**INFORMATION:**
━━━━━━━━

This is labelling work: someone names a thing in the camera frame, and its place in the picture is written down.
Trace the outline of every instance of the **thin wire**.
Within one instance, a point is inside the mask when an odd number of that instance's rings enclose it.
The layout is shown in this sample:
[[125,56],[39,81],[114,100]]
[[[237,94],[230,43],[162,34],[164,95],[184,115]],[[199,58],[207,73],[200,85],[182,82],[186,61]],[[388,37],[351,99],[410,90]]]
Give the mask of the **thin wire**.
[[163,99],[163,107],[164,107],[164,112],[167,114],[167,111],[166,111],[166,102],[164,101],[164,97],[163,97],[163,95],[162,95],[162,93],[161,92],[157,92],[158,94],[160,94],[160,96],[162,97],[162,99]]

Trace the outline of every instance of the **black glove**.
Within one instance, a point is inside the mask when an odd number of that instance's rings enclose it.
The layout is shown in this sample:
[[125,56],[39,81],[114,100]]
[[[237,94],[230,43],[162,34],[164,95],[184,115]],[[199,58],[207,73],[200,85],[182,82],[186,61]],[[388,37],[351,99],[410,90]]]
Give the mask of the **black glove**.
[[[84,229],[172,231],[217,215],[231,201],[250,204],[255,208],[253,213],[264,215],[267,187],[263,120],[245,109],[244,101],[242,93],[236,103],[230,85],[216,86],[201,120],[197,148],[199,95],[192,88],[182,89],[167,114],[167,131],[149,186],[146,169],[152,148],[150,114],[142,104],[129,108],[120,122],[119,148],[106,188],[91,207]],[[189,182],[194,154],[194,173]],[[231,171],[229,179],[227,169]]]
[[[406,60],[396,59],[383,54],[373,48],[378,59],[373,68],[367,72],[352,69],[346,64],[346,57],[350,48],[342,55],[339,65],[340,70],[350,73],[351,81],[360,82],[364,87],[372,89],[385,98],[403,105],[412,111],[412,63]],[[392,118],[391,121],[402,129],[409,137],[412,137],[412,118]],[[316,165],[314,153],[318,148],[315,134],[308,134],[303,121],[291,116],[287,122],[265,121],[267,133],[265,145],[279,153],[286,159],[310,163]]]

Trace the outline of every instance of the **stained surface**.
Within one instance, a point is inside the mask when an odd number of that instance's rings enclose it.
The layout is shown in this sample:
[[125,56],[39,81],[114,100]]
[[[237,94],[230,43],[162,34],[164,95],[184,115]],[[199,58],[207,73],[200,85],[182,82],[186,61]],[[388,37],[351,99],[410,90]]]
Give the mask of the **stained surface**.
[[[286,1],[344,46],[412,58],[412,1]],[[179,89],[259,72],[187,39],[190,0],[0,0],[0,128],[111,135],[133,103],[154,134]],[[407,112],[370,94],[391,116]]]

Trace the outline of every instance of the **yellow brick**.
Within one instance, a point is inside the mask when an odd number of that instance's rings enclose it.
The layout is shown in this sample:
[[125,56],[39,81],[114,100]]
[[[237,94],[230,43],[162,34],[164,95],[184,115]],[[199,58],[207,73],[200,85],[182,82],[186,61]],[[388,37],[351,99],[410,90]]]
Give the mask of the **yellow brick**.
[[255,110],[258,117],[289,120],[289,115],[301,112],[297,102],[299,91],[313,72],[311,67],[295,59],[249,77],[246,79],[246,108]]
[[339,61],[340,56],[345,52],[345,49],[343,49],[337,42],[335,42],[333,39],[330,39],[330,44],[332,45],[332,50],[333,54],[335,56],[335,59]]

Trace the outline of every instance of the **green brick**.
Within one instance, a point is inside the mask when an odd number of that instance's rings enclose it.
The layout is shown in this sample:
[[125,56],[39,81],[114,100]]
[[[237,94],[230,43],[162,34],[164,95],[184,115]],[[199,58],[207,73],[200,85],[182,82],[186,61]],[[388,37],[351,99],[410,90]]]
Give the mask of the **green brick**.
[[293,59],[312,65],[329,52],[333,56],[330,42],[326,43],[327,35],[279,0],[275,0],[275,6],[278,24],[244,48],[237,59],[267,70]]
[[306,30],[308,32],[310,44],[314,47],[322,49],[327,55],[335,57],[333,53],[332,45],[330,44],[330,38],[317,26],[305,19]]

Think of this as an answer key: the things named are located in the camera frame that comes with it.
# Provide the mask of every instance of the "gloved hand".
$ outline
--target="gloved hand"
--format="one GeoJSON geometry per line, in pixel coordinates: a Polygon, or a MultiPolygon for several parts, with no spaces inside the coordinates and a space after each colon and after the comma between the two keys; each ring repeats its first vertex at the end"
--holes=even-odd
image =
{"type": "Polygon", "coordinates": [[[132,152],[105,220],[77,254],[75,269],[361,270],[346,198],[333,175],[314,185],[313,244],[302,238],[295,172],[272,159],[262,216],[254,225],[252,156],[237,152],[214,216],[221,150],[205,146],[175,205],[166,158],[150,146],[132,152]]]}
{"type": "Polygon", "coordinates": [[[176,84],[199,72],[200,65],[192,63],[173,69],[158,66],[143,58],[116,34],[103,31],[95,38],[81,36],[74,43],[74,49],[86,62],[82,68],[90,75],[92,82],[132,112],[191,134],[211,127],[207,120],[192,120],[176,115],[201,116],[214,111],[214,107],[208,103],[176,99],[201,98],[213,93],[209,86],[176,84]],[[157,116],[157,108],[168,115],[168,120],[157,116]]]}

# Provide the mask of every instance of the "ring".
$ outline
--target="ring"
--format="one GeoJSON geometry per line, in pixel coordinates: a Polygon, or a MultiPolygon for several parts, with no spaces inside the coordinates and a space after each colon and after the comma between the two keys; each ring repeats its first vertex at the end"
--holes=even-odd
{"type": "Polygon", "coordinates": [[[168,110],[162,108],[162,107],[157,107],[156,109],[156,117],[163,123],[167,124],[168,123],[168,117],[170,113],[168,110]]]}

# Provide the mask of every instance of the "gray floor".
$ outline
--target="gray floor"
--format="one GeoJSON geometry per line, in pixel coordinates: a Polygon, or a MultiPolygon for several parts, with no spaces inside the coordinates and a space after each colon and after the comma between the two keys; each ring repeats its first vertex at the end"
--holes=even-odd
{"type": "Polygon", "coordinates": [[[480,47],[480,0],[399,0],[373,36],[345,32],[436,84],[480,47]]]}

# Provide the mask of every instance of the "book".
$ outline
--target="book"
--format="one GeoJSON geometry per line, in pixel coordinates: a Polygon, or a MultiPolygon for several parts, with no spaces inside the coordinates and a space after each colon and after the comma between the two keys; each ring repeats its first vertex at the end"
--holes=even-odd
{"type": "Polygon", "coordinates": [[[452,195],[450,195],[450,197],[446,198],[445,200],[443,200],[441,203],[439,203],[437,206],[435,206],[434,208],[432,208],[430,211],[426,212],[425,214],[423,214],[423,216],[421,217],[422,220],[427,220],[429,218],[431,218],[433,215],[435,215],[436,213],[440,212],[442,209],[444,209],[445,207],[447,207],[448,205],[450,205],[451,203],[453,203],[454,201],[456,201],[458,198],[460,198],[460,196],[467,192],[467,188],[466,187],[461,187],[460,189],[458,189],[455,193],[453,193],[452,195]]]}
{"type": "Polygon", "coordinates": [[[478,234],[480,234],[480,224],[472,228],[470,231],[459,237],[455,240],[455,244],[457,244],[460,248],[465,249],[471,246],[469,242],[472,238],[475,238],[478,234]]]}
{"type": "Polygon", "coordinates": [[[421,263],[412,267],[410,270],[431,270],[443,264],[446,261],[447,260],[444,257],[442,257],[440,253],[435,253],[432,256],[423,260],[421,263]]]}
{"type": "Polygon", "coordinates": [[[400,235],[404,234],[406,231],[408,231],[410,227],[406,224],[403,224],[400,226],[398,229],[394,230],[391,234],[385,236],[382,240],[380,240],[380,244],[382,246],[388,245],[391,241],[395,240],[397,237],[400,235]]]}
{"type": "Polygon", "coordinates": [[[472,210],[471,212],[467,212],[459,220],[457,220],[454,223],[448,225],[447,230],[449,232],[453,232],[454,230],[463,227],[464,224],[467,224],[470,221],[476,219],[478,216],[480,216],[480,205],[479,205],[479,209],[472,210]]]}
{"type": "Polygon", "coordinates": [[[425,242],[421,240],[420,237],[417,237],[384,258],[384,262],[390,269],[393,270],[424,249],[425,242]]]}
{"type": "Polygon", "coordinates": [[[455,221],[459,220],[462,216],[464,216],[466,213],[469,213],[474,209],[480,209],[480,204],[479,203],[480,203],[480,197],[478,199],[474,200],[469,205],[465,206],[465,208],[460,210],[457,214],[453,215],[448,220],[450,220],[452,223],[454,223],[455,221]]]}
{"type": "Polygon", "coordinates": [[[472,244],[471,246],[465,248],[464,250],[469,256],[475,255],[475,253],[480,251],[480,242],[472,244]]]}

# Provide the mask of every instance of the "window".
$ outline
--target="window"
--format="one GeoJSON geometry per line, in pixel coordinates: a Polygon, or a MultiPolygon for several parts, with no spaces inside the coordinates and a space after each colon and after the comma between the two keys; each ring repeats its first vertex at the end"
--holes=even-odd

━━━━━━━━

**ABOUT THIS TASK:** The expected answer is a copy of every line in the entries that holds the word "Provide".

**EXERCISE SOLUTION:**
# Provide the mask of every instance of the "gloved hand".
# Provide the mask of every instance of the "ring".
# Provide the mask of every instance of the "gray floor".
# Provide the mask of every instance of the "book".
# Provide the mask of every instance of the "window".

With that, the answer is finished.